■ Work required
Across the data below, how many lines have the word "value" in them? Respond with the number alone.

■ Records provided
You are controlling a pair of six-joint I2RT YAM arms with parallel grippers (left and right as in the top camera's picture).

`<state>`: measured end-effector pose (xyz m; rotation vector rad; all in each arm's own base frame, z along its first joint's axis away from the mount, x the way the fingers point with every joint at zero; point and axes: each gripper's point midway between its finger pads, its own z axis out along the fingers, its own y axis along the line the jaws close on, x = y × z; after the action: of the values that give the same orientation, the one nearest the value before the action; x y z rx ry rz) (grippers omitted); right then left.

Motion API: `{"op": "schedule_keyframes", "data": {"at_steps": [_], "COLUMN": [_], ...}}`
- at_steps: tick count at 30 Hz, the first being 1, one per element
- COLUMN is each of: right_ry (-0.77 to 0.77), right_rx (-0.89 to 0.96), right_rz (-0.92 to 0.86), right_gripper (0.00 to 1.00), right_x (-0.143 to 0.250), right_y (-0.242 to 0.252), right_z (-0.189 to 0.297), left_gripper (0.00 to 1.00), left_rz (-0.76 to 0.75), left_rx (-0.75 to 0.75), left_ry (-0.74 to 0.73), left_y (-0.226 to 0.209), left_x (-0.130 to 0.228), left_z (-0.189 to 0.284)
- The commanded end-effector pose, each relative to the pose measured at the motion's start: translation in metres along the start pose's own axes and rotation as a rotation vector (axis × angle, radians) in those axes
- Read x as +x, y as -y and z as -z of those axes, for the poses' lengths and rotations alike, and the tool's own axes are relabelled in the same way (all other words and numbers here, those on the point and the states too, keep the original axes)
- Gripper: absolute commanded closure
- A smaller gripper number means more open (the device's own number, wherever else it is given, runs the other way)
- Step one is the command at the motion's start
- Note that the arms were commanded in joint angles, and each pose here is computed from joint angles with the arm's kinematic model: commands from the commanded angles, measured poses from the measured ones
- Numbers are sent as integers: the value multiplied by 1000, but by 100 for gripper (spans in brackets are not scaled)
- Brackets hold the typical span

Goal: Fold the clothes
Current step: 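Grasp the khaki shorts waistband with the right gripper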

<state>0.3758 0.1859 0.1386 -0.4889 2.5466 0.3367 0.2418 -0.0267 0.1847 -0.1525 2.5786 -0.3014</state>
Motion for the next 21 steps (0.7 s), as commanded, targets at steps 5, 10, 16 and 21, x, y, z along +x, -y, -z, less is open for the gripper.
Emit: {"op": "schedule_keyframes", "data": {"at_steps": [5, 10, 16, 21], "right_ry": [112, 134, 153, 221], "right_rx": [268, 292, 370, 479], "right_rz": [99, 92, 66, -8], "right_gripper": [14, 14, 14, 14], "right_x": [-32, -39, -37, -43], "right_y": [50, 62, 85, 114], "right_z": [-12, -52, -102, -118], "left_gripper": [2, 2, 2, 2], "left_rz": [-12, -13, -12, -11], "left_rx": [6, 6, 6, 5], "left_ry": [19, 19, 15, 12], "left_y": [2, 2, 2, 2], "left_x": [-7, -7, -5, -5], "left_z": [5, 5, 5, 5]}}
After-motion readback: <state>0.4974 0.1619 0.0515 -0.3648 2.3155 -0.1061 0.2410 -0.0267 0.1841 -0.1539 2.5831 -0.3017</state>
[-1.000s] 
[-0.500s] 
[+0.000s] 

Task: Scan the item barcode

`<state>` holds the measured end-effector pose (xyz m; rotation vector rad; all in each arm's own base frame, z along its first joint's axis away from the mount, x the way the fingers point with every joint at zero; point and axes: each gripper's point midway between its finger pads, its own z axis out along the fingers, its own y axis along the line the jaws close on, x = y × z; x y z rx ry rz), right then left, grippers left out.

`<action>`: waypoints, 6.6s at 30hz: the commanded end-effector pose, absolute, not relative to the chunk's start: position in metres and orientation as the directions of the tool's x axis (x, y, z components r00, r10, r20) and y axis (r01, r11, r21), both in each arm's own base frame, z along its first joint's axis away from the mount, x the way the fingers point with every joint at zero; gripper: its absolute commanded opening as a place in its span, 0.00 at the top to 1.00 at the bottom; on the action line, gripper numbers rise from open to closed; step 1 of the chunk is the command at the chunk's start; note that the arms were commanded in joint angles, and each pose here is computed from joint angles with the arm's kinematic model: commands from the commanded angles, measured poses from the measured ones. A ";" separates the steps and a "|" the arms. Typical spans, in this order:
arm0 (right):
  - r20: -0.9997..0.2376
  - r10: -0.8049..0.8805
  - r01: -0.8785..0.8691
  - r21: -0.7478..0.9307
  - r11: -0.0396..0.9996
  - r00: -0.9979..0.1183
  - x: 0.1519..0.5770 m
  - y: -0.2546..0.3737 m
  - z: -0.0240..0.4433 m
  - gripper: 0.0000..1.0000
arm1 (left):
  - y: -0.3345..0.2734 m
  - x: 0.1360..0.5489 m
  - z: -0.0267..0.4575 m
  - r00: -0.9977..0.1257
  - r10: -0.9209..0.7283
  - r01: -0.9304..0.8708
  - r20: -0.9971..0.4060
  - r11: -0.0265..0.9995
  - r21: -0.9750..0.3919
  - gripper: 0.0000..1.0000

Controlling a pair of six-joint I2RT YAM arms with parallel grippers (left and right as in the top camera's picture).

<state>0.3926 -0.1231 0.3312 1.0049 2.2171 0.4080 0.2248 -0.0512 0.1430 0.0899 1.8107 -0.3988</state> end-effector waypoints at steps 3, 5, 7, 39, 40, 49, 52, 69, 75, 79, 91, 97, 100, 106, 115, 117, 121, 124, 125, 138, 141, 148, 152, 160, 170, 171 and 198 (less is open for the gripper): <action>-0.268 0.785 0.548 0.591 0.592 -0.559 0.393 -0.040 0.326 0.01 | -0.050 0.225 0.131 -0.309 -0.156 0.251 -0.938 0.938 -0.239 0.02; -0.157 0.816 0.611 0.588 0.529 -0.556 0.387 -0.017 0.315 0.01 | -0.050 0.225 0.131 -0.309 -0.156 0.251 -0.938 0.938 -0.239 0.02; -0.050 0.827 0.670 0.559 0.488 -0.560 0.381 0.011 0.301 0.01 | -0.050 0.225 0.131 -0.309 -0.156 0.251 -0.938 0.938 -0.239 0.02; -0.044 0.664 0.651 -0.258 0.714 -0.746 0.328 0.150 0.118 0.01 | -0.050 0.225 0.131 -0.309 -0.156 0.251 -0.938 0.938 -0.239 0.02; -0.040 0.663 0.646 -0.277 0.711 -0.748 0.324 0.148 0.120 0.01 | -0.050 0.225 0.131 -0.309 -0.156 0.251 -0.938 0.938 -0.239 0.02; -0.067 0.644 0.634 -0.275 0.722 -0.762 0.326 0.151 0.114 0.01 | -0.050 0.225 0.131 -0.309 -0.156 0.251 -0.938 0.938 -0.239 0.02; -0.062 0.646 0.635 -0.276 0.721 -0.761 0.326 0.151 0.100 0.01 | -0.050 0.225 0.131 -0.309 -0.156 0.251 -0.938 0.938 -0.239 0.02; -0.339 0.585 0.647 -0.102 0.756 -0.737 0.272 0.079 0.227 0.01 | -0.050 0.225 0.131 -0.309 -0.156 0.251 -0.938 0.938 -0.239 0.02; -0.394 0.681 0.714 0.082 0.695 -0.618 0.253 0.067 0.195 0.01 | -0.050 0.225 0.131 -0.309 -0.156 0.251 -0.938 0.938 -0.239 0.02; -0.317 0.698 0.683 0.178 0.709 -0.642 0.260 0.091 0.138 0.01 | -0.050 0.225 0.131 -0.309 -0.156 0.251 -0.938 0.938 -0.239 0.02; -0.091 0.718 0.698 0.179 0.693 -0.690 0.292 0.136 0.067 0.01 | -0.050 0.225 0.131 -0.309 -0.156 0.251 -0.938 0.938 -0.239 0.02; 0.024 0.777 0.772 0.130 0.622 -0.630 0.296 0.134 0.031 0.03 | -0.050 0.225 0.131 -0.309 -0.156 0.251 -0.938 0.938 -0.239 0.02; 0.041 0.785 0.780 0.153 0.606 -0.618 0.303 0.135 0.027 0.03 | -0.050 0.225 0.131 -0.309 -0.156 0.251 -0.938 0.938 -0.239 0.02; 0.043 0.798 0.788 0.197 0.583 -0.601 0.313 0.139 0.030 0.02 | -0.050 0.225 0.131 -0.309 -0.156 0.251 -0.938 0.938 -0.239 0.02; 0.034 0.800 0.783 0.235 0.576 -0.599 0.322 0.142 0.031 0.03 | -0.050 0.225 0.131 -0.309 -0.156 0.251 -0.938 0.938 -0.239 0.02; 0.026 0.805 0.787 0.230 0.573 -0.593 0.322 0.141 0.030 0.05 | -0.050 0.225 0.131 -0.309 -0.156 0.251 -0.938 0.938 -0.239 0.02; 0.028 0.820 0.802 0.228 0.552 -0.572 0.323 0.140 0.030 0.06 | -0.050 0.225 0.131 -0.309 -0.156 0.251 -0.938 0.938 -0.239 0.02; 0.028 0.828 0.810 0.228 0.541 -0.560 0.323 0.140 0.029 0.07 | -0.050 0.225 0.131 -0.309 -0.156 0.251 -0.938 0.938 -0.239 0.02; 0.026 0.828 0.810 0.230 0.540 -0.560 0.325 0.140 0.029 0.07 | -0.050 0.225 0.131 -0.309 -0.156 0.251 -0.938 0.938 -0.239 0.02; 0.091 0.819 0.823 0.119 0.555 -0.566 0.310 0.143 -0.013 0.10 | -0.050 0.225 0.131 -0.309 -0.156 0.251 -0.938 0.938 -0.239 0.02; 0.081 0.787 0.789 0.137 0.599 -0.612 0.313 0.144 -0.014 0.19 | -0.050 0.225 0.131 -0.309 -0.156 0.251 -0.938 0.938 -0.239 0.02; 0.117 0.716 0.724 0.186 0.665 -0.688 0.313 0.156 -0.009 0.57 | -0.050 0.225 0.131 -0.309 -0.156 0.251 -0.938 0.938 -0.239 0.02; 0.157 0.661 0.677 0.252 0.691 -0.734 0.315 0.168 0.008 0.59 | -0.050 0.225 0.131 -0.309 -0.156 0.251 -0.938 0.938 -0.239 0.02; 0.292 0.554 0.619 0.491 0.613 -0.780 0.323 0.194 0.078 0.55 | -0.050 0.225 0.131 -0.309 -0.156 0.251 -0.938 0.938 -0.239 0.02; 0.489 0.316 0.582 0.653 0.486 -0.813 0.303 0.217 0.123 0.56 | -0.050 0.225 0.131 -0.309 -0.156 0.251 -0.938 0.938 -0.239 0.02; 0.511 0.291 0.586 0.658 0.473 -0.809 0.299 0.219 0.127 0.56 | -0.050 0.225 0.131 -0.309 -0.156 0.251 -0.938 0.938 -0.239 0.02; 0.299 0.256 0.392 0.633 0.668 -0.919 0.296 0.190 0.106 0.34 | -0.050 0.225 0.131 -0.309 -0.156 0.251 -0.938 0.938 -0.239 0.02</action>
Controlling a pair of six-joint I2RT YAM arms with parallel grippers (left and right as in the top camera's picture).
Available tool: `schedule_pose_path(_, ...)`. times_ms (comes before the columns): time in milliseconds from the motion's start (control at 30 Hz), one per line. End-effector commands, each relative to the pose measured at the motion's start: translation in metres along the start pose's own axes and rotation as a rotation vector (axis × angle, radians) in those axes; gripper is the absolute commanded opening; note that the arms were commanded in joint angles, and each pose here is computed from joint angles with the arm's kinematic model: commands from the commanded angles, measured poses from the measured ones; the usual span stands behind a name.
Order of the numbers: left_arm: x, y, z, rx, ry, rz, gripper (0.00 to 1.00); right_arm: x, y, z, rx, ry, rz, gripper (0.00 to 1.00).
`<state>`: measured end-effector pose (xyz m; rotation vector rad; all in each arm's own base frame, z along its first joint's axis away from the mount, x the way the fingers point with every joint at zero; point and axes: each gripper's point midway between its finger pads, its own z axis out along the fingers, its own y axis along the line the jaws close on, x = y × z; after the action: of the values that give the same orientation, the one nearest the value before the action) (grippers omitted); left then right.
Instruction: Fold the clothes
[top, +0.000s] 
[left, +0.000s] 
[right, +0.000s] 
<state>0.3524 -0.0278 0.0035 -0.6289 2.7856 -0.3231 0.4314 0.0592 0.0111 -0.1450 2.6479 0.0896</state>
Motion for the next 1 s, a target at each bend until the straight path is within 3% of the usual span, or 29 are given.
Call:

■ Task response
3